• [WHAT IS BEING ASKED]:
Look below for the line containing "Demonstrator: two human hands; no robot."; from there, print each line exactly up to and including the line containing "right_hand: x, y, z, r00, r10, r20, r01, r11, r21", and stop.

─── DATASET SECTION ───

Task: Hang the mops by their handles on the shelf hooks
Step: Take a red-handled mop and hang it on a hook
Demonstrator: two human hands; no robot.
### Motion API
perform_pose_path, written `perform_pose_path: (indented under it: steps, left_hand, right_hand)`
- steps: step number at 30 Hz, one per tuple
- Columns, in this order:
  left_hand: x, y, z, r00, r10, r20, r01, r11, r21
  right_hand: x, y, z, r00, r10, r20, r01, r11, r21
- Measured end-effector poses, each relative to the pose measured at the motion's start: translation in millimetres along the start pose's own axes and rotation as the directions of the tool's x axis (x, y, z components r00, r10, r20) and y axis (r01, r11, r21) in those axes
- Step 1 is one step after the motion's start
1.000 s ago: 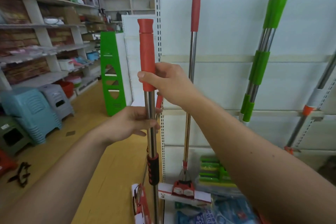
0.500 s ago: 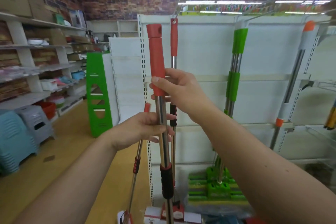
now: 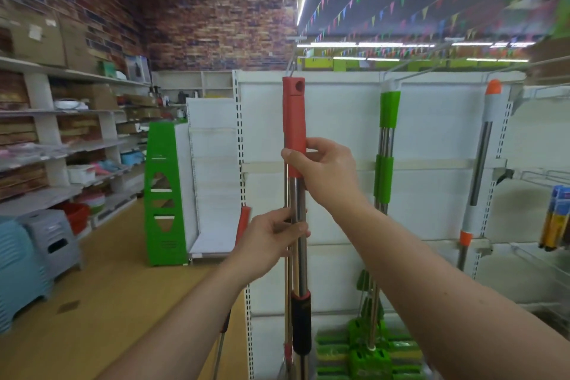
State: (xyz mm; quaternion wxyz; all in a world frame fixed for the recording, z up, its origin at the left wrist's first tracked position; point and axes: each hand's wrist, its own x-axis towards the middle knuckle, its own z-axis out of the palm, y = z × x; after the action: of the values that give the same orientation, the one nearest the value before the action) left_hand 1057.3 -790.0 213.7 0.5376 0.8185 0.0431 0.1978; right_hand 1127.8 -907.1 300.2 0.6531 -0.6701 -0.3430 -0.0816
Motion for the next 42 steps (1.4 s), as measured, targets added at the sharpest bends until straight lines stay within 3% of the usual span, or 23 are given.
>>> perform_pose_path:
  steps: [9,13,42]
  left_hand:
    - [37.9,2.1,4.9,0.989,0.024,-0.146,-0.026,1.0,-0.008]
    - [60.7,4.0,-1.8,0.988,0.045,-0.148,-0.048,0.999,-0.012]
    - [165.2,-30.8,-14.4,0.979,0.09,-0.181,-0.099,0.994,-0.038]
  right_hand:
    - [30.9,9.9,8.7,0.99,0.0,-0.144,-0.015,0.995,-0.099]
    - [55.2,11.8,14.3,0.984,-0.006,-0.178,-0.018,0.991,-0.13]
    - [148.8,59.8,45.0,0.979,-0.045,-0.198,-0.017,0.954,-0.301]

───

• [ANSWER BELOW]:
Demonstrator: two human hands; no robot.
### Motion API
perform_pose_path, written `perform_pose_path: (indented under it: steps, left_hand, right_hand)`
- steps: step number at 30 Hz, one per tuple
- Columns, in this order:
  left_hand: x, y, z, r00, r10, r20, r01, r11, r21
  right_hand: x, y, z, r00, r10, r20, r01, r11, r21

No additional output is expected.